I didn't live with my ex-husband prior to marriage. And when we got married and moved in together, his behavior changed A LOT. I don't think that the ultimate end of our marriage was a direct result of that, but had I lived with him first, I can't say for sure I would have married him.
I just moved in with my boyfriend and am very happy and excited about it. I don't think I would feel comfortable marrying again without cohabitating beforehand b/c its what I need to do to feel safe and secure.
I've talked to my therapist about this b/c I tend to lend a lot of credence to things I read in the news (much more than I should) and she pointed out that statistics are a lot less important in terms of relationships than making sure you want the same things, communicate well, and have a similar viewpoint on the important issues.
for my wife and I it was another level of commitment. We were planning on getting married anyway, so it was just another step in that direction.
Remember, marriage is how you live your life. A wedding is just a ceremony. I know many people who had a great wedding, but a non-existent marriage. If people planned their marriages like they plan their weddings, the divorce rate would be much lower.
Married 3 years now. We've had about just as many arguments. Very peaceful marriage.
Yes, and I did, and she's the only woman I've ever been with and it's been almost 28 years since we were married 4 kids and 4 grandkids later! Quite happy I should say!

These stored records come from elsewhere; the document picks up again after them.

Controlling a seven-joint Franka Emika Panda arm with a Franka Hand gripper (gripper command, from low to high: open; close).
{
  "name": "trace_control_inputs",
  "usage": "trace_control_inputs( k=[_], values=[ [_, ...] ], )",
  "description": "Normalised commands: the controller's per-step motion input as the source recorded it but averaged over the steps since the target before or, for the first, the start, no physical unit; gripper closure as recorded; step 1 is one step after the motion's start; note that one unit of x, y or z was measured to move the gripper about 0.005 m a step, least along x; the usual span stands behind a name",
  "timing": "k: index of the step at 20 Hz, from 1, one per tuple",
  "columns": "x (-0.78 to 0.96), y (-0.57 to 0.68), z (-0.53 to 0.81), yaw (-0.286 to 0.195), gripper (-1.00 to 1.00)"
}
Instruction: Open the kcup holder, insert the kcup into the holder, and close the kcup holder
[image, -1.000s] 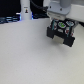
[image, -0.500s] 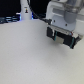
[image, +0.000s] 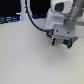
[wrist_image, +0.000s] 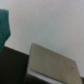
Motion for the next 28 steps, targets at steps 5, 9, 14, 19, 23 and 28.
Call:
trace_control_inputs(
  k=[5,9,14,19,23,28],
  values=[
    [-0.45,0.42,0.01,0.115,-1.0],
    [-0.52,0.45,0.0,0.107,-1.0],
    [-0.65,0.45,0.02,0.108,-1.0],
    [-0.66,0.44,0.02,0.102,-1.0],
    [-0.72,0.46,0.0,0.075,-1.0],
    [-0.88,0.41,-0.03,0.067,-1.0]
  ],
)
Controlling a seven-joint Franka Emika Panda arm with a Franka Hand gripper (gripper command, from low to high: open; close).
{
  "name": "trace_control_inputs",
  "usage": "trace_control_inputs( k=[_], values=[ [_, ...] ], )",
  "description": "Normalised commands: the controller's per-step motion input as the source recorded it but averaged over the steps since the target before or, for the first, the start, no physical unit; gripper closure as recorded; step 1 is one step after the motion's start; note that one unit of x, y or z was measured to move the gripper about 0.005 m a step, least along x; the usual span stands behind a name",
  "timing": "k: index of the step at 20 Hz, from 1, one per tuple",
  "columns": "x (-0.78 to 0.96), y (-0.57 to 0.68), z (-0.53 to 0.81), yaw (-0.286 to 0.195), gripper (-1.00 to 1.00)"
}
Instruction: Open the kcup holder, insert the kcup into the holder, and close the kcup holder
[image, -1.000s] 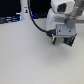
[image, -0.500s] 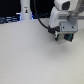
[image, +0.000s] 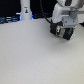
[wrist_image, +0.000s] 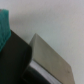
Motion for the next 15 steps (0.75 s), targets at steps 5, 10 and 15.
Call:
trace_control_inputs(
  k=[5,10,15],
  values=[
    [-0.87,0.4,-0.02,0.07,-1.0],
    [-0.67,0.46,0.05,0.081,-1.0],
    [-0.07,0.33,0.83,0.092,-1.0]
  ],
)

We'll be married 13 years come August. Not only did we not live together, for most of our 5 year dating life we lived in different states. Since we were constantly apart, we spent our time communicating: letters and phone. We learned a lot about one another this way, including how to talk to one another. Worked for us.

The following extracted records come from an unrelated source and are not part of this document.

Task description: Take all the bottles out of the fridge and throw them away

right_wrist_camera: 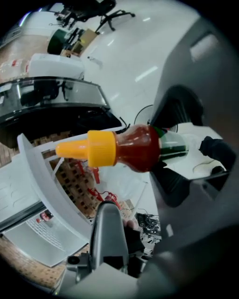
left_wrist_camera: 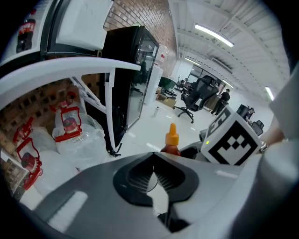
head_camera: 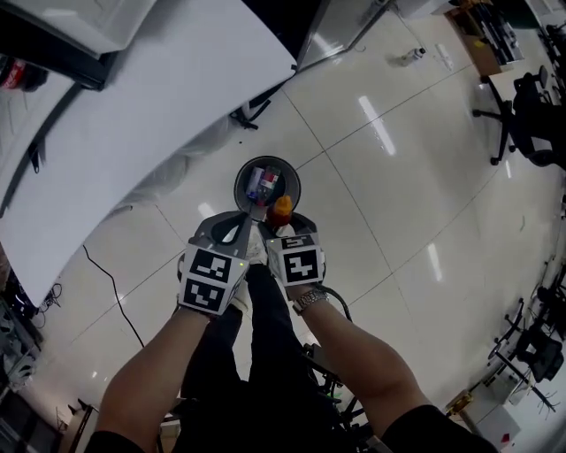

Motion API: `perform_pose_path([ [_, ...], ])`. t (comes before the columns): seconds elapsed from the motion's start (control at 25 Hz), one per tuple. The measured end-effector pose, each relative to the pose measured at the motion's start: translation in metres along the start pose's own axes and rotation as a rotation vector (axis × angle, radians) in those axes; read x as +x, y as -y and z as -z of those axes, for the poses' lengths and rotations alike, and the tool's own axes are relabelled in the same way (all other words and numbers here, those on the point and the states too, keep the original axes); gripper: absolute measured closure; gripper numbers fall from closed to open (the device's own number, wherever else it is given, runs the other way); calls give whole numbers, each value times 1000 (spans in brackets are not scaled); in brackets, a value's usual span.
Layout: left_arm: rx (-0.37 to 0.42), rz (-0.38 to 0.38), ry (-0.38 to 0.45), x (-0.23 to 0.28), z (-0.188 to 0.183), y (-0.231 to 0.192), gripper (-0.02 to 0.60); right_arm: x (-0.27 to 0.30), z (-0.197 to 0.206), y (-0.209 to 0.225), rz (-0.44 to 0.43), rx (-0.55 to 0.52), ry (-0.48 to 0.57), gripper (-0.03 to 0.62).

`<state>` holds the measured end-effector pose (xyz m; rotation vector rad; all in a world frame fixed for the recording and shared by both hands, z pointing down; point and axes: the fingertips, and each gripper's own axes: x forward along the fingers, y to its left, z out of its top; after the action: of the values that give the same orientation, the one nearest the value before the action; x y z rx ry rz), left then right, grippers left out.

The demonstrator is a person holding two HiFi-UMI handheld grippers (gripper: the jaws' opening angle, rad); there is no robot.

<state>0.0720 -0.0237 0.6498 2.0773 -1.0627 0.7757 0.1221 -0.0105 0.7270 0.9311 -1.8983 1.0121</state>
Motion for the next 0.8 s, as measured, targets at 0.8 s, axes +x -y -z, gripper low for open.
perform_pose_path([
  [0.8,-51,31,-113,66,68,-14,578,108,55,51,36,138,-89,320],
])
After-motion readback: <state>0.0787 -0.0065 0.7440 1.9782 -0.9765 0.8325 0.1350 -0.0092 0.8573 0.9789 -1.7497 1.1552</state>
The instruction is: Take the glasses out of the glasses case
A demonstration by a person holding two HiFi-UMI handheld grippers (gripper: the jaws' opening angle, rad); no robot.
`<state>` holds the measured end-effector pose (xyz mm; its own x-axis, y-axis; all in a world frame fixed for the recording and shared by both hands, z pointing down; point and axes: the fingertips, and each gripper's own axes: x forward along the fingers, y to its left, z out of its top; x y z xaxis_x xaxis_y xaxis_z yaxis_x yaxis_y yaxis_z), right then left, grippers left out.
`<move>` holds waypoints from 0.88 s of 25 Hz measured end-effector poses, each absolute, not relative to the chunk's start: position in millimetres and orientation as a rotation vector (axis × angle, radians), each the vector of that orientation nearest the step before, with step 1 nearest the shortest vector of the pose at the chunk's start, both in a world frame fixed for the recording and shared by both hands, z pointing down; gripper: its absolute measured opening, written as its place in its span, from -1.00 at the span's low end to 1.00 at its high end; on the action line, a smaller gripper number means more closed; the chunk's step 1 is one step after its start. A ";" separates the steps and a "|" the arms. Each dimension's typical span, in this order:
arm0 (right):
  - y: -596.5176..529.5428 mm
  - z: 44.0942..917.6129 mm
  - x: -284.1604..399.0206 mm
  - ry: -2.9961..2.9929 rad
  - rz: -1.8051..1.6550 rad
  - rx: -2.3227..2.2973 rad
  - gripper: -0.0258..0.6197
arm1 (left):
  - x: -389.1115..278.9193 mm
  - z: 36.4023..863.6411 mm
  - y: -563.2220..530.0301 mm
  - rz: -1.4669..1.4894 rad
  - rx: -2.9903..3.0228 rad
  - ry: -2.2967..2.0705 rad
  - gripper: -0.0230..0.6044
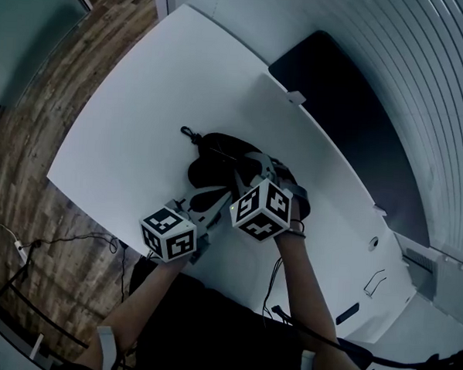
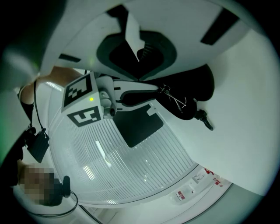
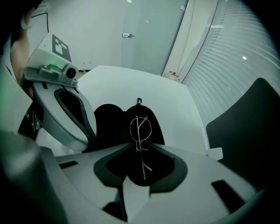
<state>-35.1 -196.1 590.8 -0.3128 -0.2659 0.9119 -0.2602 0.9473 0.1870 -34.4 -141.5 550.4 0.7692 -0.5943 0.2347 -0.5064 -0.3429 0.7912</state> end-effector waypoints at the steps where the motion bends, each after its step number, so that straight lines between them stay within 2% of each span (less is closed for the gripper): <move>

@nettieheidmann - "Rather, I would not trust anyone who wanted the benefits of marriage without the commitment that goes along with it."

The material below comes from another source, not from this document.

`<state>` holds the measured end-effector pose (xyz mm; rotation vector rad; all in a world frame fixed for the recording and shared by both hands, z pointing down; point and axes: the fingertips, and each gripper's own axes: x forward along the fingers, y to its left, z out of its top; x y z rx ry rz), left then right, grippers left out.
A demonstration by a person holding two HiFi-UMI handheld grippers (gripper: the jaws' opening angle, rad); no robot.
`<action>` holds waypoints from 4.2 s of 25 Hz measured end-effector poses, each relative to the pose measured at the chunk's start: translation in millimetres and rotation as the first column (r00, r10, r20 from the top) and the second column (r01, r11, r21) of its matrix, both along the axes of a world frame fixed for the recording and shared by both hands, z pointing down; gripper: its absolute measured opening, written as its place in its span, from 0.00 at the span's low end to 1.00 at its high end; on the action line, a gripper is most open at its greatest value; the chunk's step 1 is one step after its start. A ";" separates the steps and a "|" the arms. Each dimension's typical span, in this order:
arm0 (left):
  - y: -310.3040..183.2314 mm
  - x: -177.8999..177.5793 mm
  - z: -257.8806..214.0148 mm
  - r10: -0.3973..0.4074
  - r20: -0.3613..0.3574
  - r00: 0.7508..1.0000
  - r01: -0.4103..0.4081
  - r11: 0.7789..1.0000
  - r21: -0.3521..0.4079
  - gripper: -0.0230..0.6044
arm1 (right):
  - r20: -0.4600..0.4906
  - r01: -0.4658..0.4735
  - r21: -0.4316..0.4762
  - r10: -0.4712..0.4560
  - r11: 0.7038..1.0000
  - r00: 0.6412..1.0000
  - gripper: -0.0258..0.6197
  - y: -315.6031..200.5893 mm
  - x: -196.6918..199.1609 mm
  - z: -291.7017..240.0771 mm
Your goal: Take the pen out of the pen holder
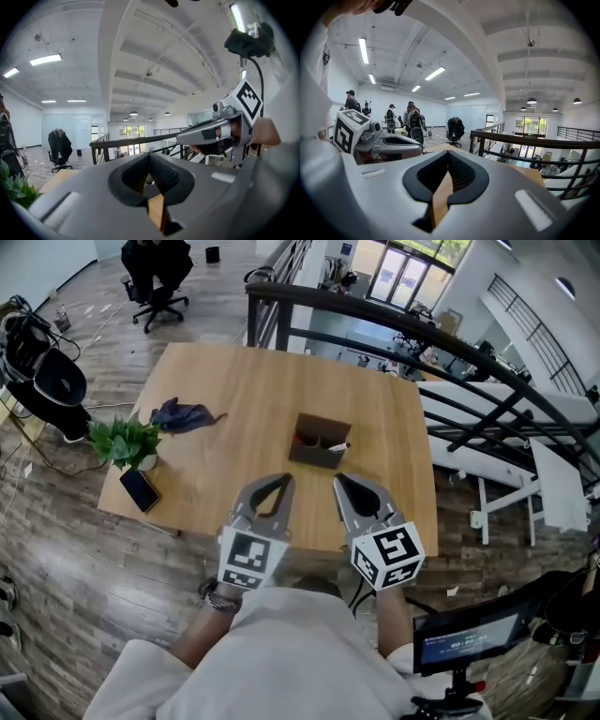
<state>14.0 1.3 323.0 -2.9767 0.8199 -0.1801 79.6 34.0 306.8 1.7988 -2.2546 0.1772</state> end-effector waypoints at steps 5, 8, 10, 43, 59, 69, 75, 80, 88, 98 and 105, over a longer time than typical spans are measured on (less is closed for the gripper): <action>-6.5 0.5 3.5 0.011 0.020 1.000 -0.011 1.000 -0.005 0.04 | -0.002 -0.025 -0.011 0.025 1.000 1.000 0.04 -4.5 7.5 4.8; -7.4 -0.9 9.4 0.005 0.034 0.999 -0.005 1.000 -0.020 0.04 | 0.004 -0.027 -0.026 0.027 0.999 1.000 0.04 -6.4 9.9 9.7; -7.6 -2.0 13.7 -0.001 0.041 0.999 0.002 1.000 -0.031 0.04 | 0.008 -0.023 -0.039 0.023 0.999 1.000 0.04 -8.8 10.7 13.2; -54.9 -7.0 62.5 -0.217 0.142 0.966 0.240 0.957 -0.166 0.04 | -0.065 0.223 -0.246 -0.246 0.943 0.967 0.09 -109.5 22.8 90.2; -65.3 -1.8 88.7 -0.249 0.193 0.949 0.291 0.928 -0.235 0.04 | -0.113 0.279 -0.340 -0.334 0.898 0.936 0.10 -137.3 24.1 128.0; -74.7 -11.9 103.3 -0.267 0.228 0.936 0.323 0.909 -0.264 0.04 | -0.130 0.308 -0.409 -0.389 0.859 0.912 0.12 -146.4 20.4 153.9; -79.7 -15.2 107.1 -0.280 0.243 0.929 0.342 0.899 -0.272 0.04 | -0.176 0.323 -0.439 -0.433 0.838 0.884 0.12 -152.4 19.2 167.0; -81.7 -14.7 109.3 -0.286 0.253 0.924 0.353 0.893 -0.281 0.04 | -0.191 0.334 -0.473 -0.466 0.815 0.864 0.13 -155.2 17.0 179.9; -85.0 -15.3 115.3 -0.285 0.261 0.922 0.358 0.883 -0.302 0.04 | -0.233 0.317 -0.515 -0.486 0.796 0.842 0.13 -161.1 21.2 197.5; -87.9 -12.5 121.9 -0.277 0.266 0.923 0.355 0.879 -0.318 0.04 | -0.306 0.311 -0.544 -0.530 0.779 0.791 0.13 -163.1 19.0 215.1; -87.7 -13.4 124.7 -0.276 0.273 0.922 0.358 0.876 -0.322 0.04 | -0.342 0.309 -0.558 -0.553 0.770 0.760 0.13 -164.8 18.1 222.1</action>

Nicely said! I couldn't agree more.
Yes, Dan, if it ever happens for me, getting married before living together is how I will be doing it as well.
@UnworthyofHisgrace - I hope one day I can have what you have.
I think it depends on what is right for the individual couple. I am about 2 weeks away from moving in with my boyfriend. I definitely think I will marry him someday but I truly believe in the "try before you buy principle." We love each other and are fully committed to each other but I want to graduate from my Master's program and he wants to get settled into his career before we get married. We want to be able to have a little bit more time together as newlyweds when that time comes.
of course. I prefer NOT to live with that person before marriage.
@RedHairedCelt - I'm w/ you on that... I doubt I'll ever get married again... but that doesn't mean I want to be alone for the rest of my life...
I have been married for 19 years, and we never lived together. It has been rocky at times and blissful at times. There are some habits of his that still drive me crazy...and I know it is the same for him with some of my habits. But, what it boils down to is how you handle the things that drive you crazy, and remembering that a marriage is a 24/7, 365 job. A wonderful, messy, hurtful, hilarious job.
I didn't live with my husband before we got married nearly 28 years ago. I guess I must be okay with that.